Technique to Predict Stage-by-Stage, Pre-Stall Compressor Performance Characteristics Using a Streamline Curvature Code With Loss and Deviation Correlations

Abstract

Because of the complex flow fields and component interaction in a modem gas turbine engine, these engines require extensive testing to validate performance and stability. The testing process can become expensive and complex. Modeling and simulation of gas turbine engines is one way to reduce testing costs, provide fidelity, and enhance the quality of essential testing. Several numerical simulations for gas turbine engines have been developed at Arnold Engineering Development Center to simulate gas turbine engines and their various components. Compressor performance characteristics are needed in these codes to provide turbomachinery source terms. These terms are currently provided by experimental data.

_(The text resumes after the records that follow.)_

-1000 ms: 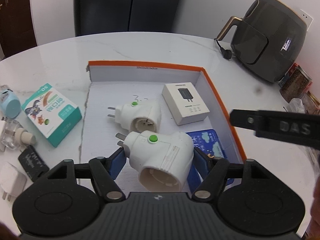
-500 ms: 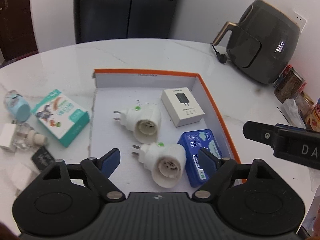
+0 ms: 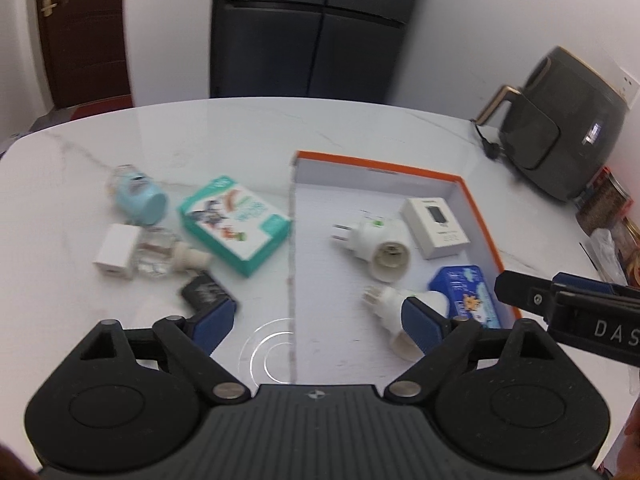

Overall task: Organize rigid objects
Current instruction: 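Grasp the white square charger with the left gripper while the right grasps the bandage box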

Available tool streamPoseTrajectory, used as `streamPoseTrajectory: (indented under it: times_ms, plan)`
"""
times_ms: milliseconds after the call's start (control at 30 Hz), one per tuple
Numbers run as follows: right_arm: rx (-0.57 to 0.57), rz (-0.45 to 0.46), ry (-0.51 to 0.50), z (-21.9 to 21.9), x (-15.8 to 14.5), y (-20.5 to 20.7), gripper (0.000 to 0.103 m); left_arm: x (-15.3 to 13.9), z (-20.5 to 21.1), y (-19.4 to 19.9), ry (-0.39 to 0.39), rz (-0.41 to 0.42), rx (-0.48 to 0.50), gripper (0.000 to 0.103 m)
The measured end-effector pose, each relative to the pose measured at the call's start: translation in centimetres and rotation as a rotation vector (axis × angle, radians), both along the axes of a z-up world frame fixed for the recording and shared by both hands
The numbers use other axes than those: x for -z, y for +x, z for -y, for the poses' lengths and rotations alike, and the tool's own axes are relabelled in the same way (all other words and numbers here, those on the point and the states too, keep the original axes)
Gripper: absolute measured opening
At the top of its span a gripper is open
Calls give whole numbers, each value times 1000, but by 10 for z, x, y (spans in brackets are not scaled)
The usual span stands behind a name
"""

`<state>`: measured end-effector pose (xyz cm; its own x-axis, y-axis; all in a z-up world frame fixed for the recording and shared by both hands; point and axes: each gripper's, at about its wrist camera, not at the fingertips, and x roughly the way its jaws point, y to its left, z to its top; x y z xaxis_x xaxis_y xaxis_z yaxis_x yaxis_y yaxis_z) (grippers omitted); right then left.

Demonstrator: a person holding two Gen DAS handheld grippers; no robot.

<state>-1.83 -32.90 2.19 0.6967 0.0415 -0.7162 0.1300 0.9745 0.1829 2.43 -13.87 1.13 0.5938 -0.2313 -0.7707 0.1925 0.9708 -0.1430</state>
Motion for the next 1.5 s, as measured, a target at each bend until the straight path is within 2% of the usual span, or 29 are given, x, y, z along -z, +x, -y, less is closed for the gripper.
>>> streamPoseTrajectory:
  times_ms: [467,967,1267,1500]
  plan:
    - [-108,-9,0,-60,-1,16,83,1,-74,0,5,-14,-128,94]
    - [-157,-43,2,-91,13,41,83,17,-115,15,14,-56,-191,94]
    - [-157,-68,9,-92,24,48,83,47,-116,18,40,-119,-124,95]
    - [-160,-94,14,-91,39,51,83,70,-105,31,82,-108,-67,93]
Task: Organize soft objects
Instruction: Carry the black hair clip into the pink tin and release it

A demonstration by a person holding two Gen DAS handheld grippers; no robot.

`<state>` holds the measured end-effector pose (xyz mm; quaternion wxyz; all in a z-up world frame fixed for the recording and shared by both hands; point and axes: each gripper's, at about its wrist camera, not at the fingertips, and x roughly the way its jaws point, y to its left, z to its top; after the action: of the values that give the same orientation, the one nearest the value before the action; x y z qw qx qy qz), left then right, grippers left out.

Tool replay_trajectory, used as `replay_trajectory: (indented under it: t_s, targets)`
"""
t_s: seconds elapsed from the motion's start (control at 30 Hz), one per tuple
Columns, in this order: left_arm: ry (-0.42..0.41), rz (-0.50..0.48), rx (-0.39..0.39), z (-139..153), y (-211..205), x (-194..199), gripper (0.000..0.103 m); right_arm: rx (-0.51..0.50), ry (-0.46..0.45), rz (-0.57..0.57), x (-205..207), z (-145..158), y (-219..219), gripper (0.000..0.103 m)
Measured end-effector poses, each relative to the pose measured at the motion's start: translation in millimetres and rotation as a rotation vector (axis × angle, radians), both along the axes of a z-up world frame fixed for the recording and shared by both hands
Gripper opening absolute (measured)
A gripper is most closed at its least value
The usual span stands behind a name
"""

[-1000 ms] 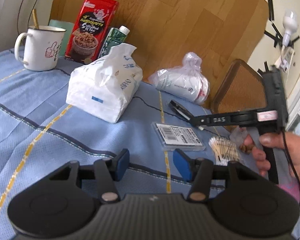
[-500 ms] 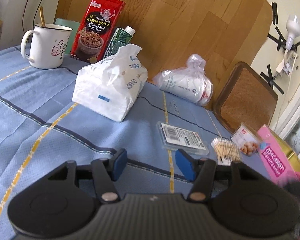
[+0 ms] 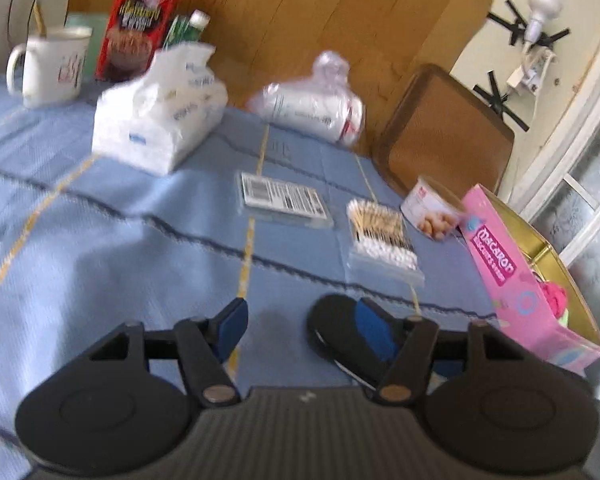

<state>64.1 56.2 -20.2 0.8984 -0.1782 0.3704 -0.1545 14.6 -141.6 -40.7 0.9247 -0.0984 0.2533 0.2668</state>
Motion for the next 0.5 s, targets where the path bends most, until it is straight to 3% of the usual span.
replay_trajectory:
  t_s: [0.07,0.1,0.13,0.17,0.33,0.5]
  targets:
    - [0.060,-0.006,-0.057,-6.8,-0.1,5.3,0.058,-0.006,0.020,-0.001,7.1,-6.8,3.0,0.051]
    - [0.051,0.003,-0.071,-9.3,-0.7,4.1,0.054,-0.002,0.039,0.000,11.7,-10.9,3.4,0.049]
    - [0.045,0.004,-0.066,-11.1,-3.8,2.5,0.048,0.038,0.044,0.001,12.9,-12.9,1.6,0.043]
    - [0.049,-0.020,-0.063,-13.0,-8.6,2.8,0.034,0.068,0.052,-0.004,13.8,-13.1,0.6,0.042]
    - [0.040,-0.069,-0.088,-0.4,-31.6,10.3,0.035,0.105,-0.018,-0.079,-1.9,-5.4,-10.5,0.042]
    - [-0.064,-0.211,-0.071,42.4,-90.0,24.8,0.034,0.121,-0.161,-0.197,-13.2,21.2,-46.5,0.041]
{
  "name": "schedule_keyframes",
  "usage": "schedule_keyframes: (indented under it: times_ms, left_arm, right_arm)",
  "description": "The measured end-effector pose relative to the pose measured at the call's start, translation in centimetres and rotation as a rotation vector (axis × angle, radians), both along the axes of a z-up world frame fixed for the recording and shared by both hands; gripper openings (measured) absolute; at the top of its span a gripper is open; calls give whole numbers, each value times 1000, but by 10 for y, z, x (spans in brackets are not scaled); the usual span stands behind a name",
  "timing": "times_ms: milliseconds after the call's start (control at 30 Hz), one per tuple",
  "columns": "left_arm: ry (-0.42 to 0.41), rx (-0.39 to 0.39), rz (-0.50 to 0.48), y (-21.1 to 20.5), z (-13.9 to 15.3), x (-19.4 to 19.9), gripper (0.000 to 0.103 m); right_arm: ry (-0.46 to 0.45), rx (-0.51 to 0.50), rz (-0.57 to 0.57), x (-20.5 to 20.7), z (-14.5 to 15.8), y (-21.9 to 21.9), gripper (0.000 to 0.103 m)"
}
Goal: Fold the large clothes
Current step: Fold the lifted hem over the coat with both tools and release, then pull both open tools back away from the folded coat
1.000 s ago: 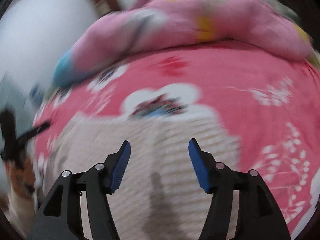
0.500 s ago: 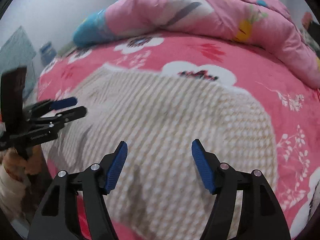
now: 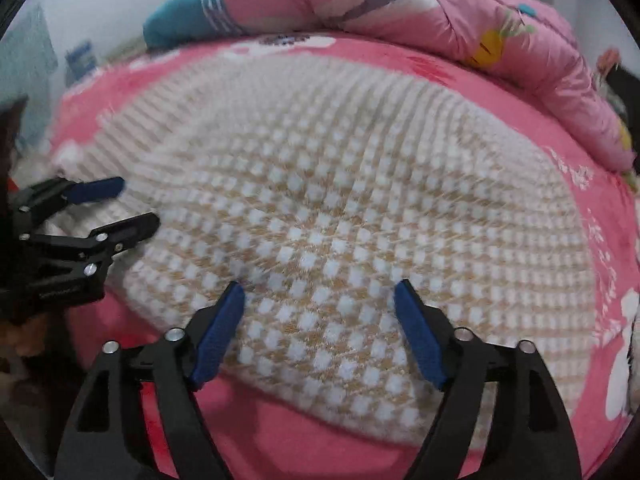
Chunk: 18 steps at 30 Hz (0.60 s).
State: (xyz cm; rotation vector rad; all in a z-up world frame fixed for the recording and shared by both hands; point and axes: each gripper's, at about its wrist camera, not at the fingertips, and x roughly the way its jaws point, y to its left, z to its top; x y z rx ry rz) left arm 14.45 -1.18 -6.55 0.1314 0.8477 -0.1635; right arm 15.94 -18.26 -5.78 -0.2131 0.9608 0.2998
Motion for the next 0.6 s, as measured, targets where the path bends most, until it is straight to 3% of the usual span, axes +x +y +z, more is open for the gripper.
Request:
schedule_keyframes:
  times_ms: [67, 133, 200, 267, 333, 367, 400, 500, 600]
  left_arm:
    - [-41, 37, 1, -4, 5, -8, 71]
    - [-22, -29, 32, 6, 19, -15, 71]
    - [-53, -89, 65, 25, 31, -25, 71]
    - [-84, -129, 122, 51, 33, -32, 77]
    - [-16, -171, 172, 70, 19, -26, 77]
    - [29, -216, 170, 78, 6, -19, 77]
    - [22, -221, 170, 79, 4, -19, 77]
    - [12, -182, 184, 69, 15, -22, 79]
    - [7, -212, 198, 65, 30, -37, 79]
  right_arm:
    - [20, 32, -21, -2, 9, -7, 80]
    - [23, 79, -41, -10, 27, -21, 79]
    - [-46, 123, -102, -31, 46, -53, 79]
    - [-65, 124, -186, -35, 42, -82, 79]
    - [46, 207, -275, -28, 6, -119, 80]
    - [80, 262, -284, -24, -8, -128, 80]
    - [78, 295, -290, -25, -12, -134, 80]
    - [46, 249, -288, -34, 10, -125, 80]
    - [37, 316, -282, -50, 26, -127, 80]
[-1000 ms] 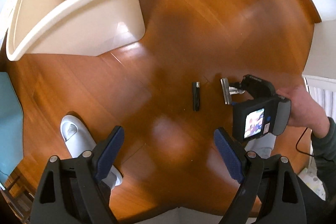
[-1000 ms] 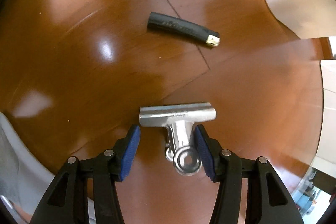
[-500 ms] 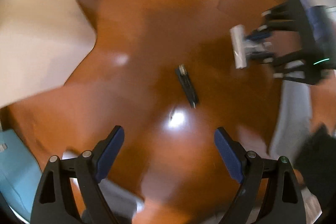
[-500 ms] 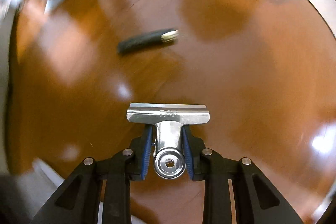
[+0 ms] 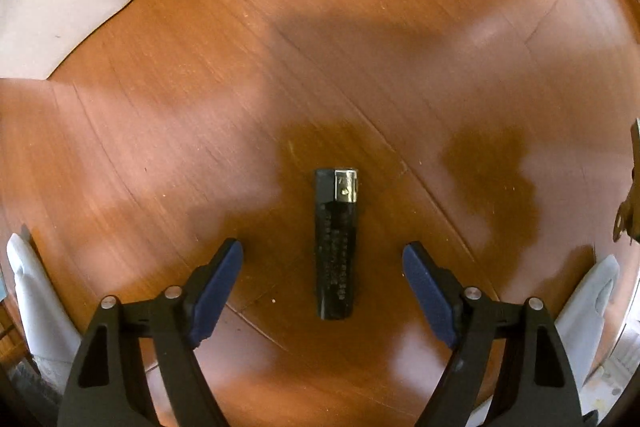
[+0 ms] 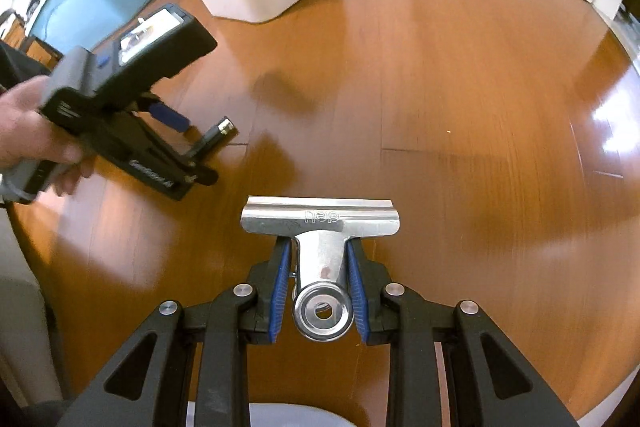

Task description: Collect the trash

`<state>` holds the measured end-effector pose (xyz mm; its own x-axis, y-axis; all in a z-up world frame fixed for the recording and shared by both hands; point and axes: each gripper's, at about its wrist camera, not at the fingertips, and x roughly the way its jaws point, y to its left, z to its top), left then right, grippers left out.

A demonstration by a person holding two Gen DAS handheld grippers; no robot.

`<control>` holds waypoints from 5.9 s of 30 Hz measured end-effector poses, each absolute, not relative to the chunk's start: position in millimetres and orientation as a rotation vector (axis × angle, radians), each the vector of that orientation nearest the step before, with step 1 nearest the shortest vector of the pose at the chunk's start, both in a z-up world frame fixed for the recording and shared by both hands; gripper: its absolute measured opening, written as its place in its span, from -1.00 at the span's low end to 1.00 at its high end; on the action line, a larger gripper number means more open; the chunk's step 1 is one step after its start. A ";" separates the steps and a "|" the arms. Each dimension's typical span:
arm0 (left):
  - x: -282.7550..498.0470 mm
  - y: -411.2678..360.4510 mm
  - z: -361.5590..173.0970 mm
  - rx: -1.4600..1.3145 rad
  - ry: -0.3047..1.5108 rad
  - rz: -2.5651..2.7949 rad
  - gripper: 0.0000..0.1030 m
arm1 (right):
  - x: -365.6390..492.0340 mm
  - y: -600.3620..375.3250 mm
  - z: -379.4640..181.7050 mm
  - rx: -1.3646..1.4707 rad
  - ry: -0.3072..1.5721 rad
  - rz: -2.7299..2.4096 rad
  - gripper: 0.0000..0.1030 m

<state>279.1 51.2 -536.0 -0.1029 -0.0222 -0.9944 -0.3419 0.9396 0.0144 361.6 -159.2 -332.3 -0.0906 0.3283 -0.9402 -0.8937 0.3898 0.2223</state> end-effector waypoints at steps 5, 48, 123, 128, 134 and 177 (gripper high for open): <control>272.7 45.1 -537.5 -0.258 1.645 0.265 0.61 | 339.8 -167.3 -340.8 -0.576 1.263 1.109 -0.44; 291.8 308.8 -205.4 -0.475 1.055 0.521 0.17 | 366.4 -113.8 -41.5 -0.535 1.029 0.990 -0.44; -123.9 127.5 -14.5 -0.201 0.846 0.305 0.76 | 43.1 -123.0 109.7 -0.163 0.893 0.869 1.00; -121.3 125.4 -18.7 -0.159 0.856 0.337 0.76 | 40.2 -110.5 99.7 -0.226 0.900 0.871 1.00; -121.2 125.9 -21.2 -0.177 0.864 0.296 0.76 | 41.1 -105.4 94.8 -0.228 0.916 0.877 1.00; -123.6 128.6 -23.0 -0.199 0.889 0.301 0.76 | 36.1 -97.3 89.1 -0.251 0.921 0.906 1.00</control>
<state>-123.6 128.6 -23.0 0.5924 0.1751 -0.7864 -0.3387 0.9398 -0.0459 36.1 -97.3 89.1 0.2789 0.5661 -0.7757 -0.7662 0.6181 0.1756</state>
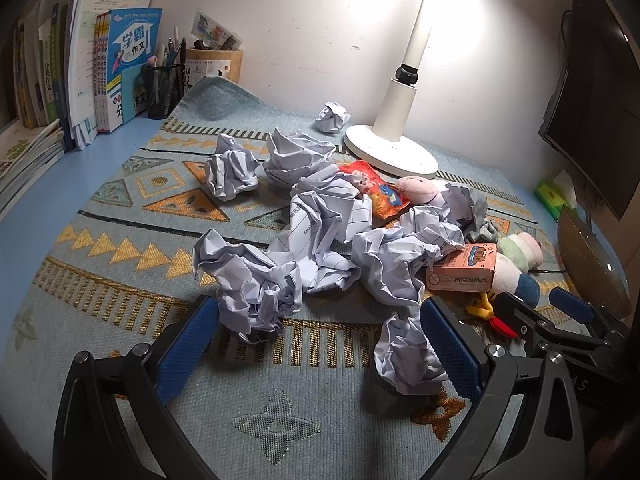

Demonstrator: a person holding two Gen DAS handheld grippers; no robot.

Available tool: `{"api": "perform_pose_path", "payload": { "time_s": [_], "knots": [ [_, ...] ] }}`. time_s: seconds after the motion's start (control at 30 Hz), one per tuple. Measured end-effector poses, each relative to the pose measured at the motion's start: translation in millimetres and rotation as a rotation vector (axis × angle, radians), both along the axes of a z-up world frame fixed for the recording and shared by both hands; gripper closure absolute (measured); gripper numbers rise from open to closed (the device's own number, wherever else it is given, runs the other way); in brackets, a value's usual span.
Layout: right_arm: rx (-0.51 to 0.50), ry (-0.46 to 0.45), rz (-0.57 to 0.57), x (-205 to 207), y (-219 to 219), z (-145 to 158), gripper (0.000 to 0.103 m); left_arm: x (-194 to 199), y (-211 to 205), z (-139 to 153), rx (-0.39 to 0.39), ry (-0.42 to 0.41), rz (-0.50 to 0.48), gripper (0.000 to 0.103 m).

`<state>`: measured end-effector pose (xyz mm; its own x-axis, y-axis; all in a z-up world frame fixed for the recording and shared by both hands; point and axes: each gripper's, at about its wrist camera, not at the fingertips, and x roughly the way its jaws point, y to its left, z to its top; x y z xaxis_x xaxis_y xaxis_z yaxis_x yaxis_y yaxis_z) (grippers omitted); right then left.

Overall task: Organize objects
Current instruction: 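Move left tool toward a paper ball while right tool approaches the white plush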

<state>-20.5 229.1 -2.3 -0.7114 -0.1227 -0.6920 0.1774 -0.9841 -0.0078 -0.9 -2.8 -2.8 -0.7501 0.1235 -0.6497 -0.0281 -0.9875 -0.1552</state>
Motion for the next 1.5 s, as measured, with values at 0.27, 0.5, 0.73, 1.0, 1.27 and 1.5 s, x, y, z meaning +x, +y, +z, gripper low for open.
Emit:
{"api": "perform_pose_path", "payload": {
  "time_s": [0.27, 0.5, 0.73, 1.0, 1.27, 1.5],
  "knots": [
    [0.012, -0.002, 0.000, 0, -1, 0, 0.000, 0, 1, 0, 0.007, 0.022, -0.001, 0.002],
    [0.014, -0.004, 0.000, 0, 0, 0, 0.000, -1, 0, 0, 0.026, 0.021, -0.003, 0.002],
    [0.009, 0.008, -0.002, 3, 2, 3, 0.000, 4, -4, 3, 0.042, 0.089, -0.014, 0.002],
    [-0.077, -0.042, -0.002, 21, 41, 16, 0.000, 19, -2, 7, 0.073, 0.050, -0.123, 0.002],
    [-0.183, -0.135, 0.067, 33, 74, 9, 0.012, 29, 46, 5, 0.011, -0.013, -0.287, 0.004],
    [-0.105, -0.158, 0.120, 6, 45, 9, 0.026, 8, 65, -4, 0.019, -0.098, -0.317, 0.030]
  ]
}}
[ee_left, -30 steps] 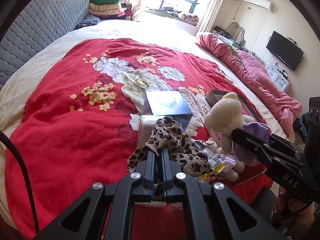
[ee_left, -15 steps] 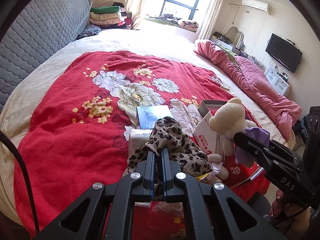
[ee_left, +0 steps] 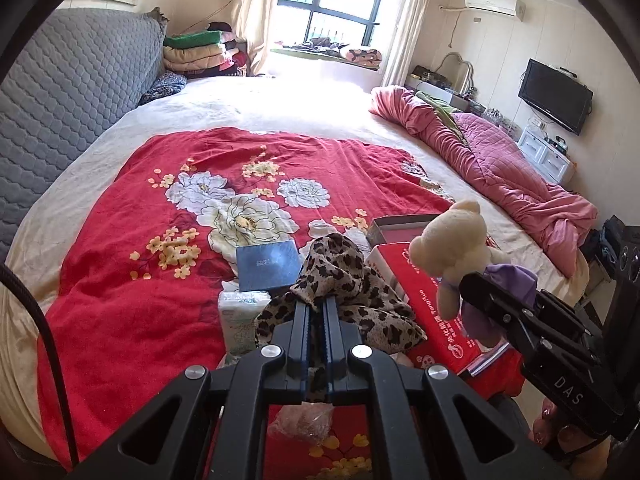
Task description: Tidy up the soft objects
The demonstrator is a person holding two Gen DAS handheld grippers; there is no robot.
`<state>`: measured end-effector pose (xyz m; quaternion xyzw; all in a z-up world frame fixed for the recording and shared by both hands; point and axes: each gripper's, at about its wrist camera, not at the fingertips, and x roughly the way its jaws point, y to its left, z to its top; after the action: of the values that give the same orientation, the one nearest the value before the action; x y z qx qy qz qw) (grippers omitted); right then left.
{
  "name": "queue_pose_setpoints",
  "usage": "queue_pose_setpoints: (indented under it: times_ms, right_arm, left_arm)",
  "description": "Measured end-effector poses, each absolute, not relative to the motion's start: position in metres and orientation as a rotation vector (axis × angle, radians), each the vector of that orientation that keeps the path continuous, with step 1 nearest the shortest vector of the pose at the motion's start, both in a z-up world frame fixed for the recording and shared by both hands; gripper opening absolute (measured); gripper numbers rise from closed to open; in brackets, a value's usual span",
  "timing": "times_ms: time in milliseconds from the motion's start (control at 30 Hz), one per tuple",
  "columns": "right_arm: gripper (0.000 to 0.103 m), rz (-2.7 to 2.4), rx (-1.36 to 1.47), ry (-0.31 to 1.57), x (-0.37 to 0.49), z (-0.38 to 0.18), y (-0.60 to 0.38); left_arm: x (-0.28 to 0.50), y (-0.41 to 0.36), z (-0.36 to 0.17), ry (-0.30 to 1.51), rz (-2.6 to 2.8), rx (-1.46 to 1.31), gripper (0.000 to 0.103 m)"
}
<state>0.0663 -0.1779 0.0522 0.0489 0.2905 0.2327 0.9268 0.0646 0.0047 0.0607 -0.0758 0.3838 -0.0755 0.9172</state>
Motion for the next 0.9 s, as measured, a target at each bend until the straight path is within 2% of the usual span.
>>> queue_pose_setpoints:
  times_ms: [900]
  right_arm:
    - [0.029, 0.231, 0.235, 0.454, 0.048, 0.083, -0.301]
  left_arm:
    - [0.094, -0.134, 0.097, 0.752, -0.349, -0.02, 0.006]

A technique to analytically create these characteristics would greatly enhance the quality and value of the codes in existence. Therefore, a technique to create 1-D and 2-D compressor performance characteristics with specifications of only annulus geometry, blade geometry, and loss and deviation correlations has been developed. This method uses a previously developed streamline curvature code (SLCC) with open literature loss and deviation correlations to provide on and off design stage performance. Data reduction techniques are then used to convert the predicted flow field behavior in the bladed regions into stage by stage performance characteristics of the compressor.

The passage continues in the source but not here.